Finance Secretary of Nepal
- In office 13 September 2023 – 23 April 2024
- Appointed by: Council of Ministers of Nepal
- Preceded by: Arjun Prasad Pokharel
- Succeeded by: Madhu Kumar Marasini

Federal Affairs & General Administration Secretary of Nepal
- In office 14 April 2023 – 27 August 2023
- Appointed by: Council of Ministers of Nepal
- Preceded by: Arjun Prasad Pokharel
- Succeeded by: Binod Prakash Singh

Finance Secretary of Nepal
- In office 12 August 2022 – 6 January 2023
- Appointed by: Council of Ministers of Nepal
- Preceded by: Madhu Kumar Marasini
- Succeeded by: Toyam Rana

Revenue Secretary of Nepal
- In office 29 August 2021 – 12 August 2022
- Appointed by: Council of Ministers of Nepal
- Preceded by: Ram Sharan Pudasain
- Succeeded by: Rameshwor Dangal

Personal details
- Born: 28 July 1974 (age 52) Suga, Mahottari, Nepal
- Education: Ph.D. Tribhuvan University
- Occupation: Bureaucrat
- Awards: Sukiritimaya Rashtradeep Medal

= Krishna Hari Pushkar =

Nepalese bureaucrat (born 1974)

Krishna Hari Pushkar (born 28 July 1974) is a retired Nepalese bureaucrat who served as the Government Secretary of Nepal in multiple ministries, including Ministry of Finance, Ministry of Federal Affairs and General Administration, and Ministry of Labour and Employment. He joined the civil service of Nepal on 31 January 1997.

==Early life and education==
Krishna Hari Pushkar was born on 28 July 1974 in Suga (now Jaleshwar), Mahottari, Nepal. He completed his postgraduate degree in public administration from Tribhuvan University and earned Ph.D. in conflict peace and development studies from same institution in 2023.

==Civil Service career==
Pushkar has served in various key posts during his civil service tenure of Government of Nepal, such as assistant chief district officer, director general of the foreign employment department, spokesperson of Commission for the Investigation of Abuse of Authority, economic counselor to India, and as the revenue secretary in the Ministry of Finance, federal affairs and general administration secretary in the MoFAGA, labour and employment secretary in the Ministry of Labour and Employment, and finance secretary in the Ministry of Finance in the Government of Nepal.

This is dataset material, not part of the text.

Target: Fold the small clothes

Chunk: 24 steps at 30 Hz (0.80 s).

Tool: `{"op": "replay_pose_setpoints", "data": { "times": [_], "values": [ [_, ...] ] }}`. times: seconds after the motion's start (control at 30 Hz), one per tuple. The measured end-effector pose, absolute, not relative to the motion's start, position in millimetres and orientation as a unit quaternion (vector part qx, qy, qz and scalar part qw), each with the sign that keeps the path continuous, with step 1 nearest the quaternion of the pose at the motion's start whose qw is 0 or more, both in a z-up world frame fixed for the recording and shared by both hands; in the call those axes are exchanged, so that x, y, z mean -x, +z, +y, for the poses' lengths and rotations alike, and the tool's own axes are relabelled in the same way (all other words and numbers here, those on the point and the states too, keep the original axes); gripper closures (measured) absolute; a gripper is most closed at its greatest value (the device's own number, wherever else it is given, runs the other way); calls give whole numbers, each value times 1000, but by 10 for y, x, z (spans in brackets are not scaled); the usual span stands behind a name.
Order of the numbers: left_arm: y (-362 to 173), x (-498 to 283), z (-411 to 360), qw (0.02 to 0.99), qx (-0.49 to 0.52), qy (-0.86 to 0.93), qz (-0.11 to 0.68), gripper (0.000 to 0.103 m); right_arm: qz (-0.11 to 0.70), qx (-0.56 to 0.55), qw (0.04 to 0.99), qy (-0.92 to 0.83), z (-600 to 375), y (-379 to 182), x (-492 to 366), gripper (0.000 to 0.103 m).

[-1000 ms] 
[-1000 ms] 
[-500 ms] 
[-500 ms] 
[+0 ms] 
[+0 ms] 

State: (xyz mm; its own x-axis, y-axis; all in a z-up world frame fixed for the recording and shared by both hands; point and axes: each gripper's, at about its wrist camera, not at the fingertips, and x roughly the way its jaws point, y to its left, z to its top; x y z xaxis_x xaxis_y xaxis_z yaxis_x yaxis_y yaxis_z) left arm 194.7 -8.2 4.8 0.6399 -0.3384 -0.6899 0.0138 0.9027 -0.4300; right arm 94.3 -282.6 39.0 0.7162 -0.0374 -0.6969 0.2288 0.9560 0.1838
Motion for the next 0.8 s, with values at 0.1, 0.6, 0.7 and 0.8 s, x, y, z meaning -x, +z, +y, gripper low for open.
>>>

He was promoted to the first-class government post of secretary on 8 July 2021.He was retired from the civil service on 9 July 2026.

==Other roles==
He was also appointed as an ex officio board member of Nepal Rastra Bank.. He was the spokesperson at the COVID-19 Crisis Management Centre, a government body formed to manage the COVID-19 pandemic in Nepal.

==Awards and recognition==
He was awarded the Sukiritimaya Rashtradeep Medal by the government of Nepal in 2022 for his extraordinary civil service work.